Is dynamic risk management the key to decumulation?

Many defined contribution pension plans contain a built-in contradiction. During accumulation, they offer an array of investment choices — sometimes too many. In decumulation, by contrast, the choices are very limited — perhaps to a conservative balanced fund and an annuity.

Many plan sponsors don’t pay enough attention to decumulation because they’re focused on removing the retiree as a liability. However, employees expect reliable income replacement in retirement that few DC plans can provide. Plans can gain a competitive advantage by offering a payout similar to a defined benefit — one that targets not running out of money without the restrictions of an annuity.

As a reminder of the importance of meeting employees’ needs before and in retirement, this table from the Callan Institute’s 2020 Defined Contribution Trends Survey tracks the “ability to attract/retain employees” as an emerging measure of DC plan success.

Table 1: Criteria to measure plan success

plan-success

Source: Callan 2020 Trends Survey

There’s no question decumulation is a challenge for DC plan members. In fact, the crippling complexity of the drawdown phase is the “nastiest, hardest problem in finance,” according to Nobel Laureate William Sharpe.

During decumulation, challenges involving actuarial, capital market, inflation and social security payment variables unique to every individual are compounded by an array of health and personal circumstances that require multi-stage stochastic programming to solve.

My colleague Ioulia Tretiakova and I have done extensive research on dynamic accumulation into, and through, retirement. In particular, we researched a solution that replicates the navigation functions of an autonomous automobile by selecting a target destination, extending the life of capital within acceptable risk ranges, and systematically working towards that destination. This goal-seeking algorithm, like a global positioning system, automatically adjusts asset allocation to find the path offering the highest probability of success.

We engineered a way to navigate individual member portfolios to minimize the risk of running out of money before dying, and found an approach that dynamically manages risk and could offer over 50 per cent more income to spend or leave as a legacy over a range of withdrawal rates without increasing the probability of running out of savings.

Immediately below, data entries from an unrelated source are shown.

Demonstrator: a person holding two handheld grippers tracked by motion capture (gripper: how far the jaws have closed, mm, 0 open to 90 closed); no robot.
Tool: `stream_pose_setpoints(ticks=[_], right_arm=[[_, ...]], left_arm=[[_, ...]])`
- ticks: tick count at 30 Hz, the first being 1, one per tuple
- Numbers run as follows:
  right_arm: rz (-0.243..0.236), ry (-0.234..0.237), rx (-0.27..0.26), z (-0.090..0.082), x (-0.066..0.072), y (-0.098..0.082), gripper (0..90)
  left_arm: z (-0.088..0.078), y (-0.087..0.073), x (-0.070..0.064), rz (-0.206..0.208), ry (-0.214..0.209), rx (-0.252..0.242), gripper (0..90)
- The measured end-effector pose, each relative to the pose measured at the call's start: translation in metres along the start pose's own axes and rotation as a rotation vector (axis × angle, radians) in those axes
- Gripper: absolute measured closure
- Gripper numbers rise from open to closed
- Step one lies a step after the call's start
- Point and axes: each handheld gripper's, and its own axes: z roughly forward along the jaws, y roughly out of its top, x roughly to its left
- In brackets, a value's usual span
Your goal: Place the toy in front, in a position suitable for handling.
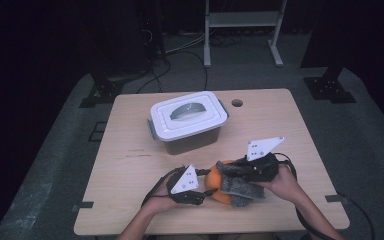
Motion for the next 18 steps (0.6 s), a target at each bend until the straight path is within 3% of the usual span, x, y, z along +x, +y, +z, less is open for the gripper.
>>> stream_pose_setpoints(ticks=[2, 5, 8, 9, 10, 13, 16, 18], right_arm=[[-0.002, -0.006, 0.002, -0.004, 0.001, -0.009, 77.3], [-0.006, 0.048, -0.030, -0.009, 0.004, -0.018, 77.4], [-0.024, 0.073, -0.032, -0.012, 0.007, -0.022, 77.4], [-0.031, 0.076, -0.024, -0.013, 0.008, -0.023, 77.4], [-0.032, 0.073, -0.019, -0.014, 0.007, -0.023, 77.4], [-0.039, 0.054, -0.008, -0.018, 0.009, -0.015, 77.4], [-0.077, 0.037, -0.022, -0.017, 0.016, 0.003, 77.4], [-0.109, 0.027, -0.004, -0.010, 0.021, 0.010, 77.4]], left_arm=[[0.001, 0.001, 0.004, -0.047, -0.010, -0.015, 25.6], [0.007, 0.001, 0.007, -0.104, -0.042, -0.048, 11.2], [0.016, 0.001, 0.007, -0.132, -0.077, -0.042, 9.3], [0.017, 0.001, 0.006, -0.137, -0.110, -0.039, 14.6], [0.017, 0.001, 0.003, -0.109, -0.097, -0.040, 24.7], [0.015, 0.006, -0.003, -0.045, -0.039, -0.034, 38.6], [0.015, 0.013, -0.008, -0.013, -0.003, -0.032, 40.8], [0.014, 0.013, -0.009, 0.007, 0.010, -0.012, 40.9]])
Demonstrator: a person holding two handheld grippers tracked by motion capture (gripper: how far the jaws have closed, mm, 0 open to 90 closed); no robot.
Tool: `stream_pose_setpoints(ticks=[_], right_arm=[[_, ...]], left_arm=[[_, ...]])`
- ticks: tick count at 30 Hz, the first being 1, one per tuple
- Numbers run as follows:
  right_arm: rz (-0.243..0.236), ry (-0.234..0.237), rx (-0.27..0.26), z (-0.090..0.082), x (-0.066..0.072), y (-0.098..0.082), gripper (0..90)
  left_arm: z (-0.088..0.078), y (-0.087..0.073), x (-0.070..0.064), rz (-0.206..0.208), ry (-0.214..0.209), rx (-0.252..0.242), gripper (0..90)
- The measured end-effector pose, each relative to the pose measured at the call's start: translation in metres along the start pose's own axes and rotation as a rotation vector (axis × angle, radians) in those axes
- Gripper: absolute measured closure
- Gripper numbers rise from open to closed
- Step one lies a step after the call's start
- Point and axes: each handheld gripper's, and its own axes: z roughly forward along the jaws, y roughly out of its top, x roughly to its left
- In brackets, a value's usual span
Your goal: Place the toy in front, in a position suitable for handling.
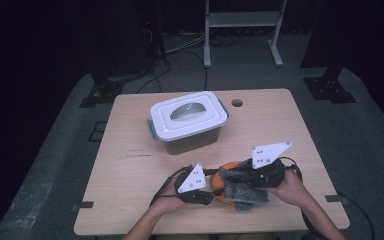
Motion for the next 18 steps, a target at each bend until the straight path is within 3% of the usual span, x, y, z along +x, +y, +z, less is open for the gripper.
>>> stream_pose_setpoints(ticks=[3, 8, 12, 15, 18], right_arm=[[-0.007, -0.004, 0.021, 0.006, -0.001, -0.003, 77.5], [0.046, -0.045, 0.009, -0.004, -0.012, -0.018, 77.5], [0.046, -0.068, 0.004, -0.006, -0.012, -0.024, 77.4], [0.078, -0.028, -0.028, -0.004, -0.010, -0.032, 77.7], [0.092, -0.017, -0.047, -0.004, -0.006, -0.040, 77.9]], left_arm=[[-0.004, -0.004, 0.002, -0.014, 0.003, 0.012, 40.9], [-0.010, -0.004, 0.006, -0.020, 0.006, -0.003, 43.1], [-0.014, -0.003, 0.008, -0.046, -0.030, -0.037, 47.7], [-0.013, -0.004, 0.012, -0.077, -0.028, -0.042, 32.1], [-0.007, -0.005, 0.014, -0.110, -0.064, -0.045, 17.2]])
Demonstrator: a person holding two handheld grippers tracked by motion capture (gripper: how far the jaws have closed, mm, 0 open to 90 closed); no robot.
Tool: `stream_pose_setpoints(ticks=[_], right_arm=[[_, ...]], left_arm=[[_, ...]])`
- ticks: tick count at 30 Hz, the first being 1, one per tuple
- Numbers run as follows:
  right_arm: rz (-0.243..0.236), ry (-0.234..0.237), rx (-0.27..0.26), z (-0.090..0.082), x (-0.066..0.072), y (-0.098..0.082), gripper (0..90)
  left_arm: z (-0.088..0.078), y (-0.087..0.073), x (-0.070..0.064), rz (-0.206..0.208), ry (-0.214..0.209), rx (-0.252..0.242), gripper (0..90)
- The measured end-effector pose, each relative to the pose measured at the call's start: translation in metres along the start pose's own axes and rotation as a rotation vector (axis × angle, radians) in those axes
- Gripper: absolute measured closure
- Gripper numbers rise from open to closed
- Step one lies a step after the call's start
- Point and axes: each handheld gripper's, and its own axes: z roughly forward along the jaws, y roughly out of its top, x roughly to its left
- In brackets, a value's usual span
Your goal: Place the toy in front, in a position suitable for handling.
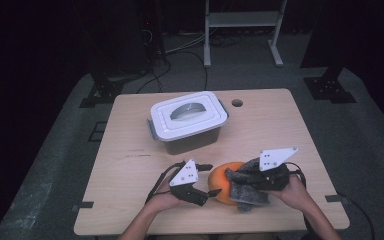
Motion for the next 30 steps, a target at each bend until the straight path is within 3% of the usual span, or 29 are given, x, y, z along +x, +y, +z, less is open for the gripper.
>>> stream_pose_setpoints(ticks=[3, 5, 9, 11, 12, 14, 18, 22, 24, 28, 30], right_arm=[[-0.008, 0.028, -0.004, -0.002, 0.004, -0.004, 77.9], [-0.013, 0.031, 0.002, -0.003, 0.005, -0.004, 77.9], [-0.023, 0.027, -0.008, -0.007, 0.006, 0.006, 77.9], [-0.040, 0.020, -0.033, -0.007, 0.007, 0.018, 77.9], [-0.051, 0.016, -0.032, -0.006, 0.008, 0.022, 77.9], [-0.082, 0.013, -0.010, 0.002, 0.009, 0.032, 77.9], [-0.097, 0.008, 0.030, 0.011, 0.009, 0.034, 77.8], [-0.055, -0.021, 0.026, 0.002, 0.001, 0.021, 77.8], [-0.012, -0.018, 0.018, -0.002, -0.002, 0.011, 77.8], [-0.004, -0.005, 0.013, -0.002, 0.000, 0.004, 77.9], [-0.009, 0.004, 0.017, -0.001, 0.002, 0.004, 77.8]], left_arm=[[0.011, -0.002, 0.000, -0.017, -0.029, 0.024, 10.9], [0.018, -0.004, 0.001, -0.053, -0.071, 0.048, 12.2], [0.017, -0.002, -0.006, 0.026, -0.020, 0.060, 34.8], [0.017, 0.000, -0.011, 0.076, 0.004, 0.062, 37.4], [0.016, 0.002, -0.013, 0.116, 0.015, 0.072, 37.8], [0.013, 0.004, -0.015, 0.152, 0.031, 0.077, 38.4], [0.000, 0.001, -0.012, 0.176, 0.060, 0.086, 39.2], [-0.009, -0.005, -0.007, 0.135, 0.051, 0.084, 37.4], [-0.007, -0.004, -0.006, 0.099, 0.033, 0.072, 28.7], [-0.002, -0.003, 0.000, -0.008, -0.002, 0.041, 14.5], [0.001, -0.004, -0.001, -0.015, -0.017, 0.058, 15.8]])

To plan for the income security of a couple, the algorithm establishes the investing time horizon as the life expectancy of the last survivor using mortality tables, recalculated monthly. Then it selects the best combination of assets, with an increasingly conservative ceiling for risky assets such as stocks. Targeting a specific income replacement ratio — for example, 70 per cent — significantly increases the probability of achieving it over target date funds: 96 per cent versus 23 per cent in a low to rising interest rate environment, and 95 per cent versus 57 per cent in overall historical testing.

Let’s assume a retiree chooses four per cent of accumulated capital as the withdrawal amount, with funds invested in a through-retirement target-date fund or conservative balanced fund comprising 35 per cent stocks and 65 per cent bonds. Our calculations show the retiree has a 26 per cent chance of running out of money before dying in a low to rising interest rate environment. Of course, a one in four chance of going broke is unacceptably high for most people. In contrast, a dynamic algorithm with the same four per cent withdrawal rate reduces the chance of running out of savings to seven per cent. Further, skipping cost-of-living increases not earned in the preceding year reduces the chance of running out of money before dying to just two per cent.

The same retirement portfolio saw over 50 per cent more income through management of risk compared to holding a static mix of assets. In my opinion, this is a manageable balance with which to employ an immediate or deferred annuity to protect against extended longevity risk.

Many decumulation strategies focus on offsetting inflation risk using treasury inflation-protected securities in the U.S. or real return bonds in Canada. While inflation indeed erodes purchasing power, today’s combined low-rate and low-inflation environment presents more important problems.

Our research found a total return approach that manages risk is more effective at replacing income than allocation portfolios such as lifestyle and lifecycle funds. As a prospective employee, imagine weighing job offers from one company offering a pension plan dedicated to replacing income and minimizing the chance you’ll run out of money before dying and from another company offering a target date fund with no decumulation strategy and a one in four chance of ruin. More focus on targeting risk and less focus on asset allocation can yield better choices in decumulation and expanded options in retirement spending. With the range of possible personal circumstances and uncertainty, this is the kind of choice employees can use and appreciate — and that employers can use to attract and retain the best employees.

Mark Yamada is president and chief executive officer of PUR Investing Inc. These views are those of the author and not necessarily those of the Canadian Investment Review.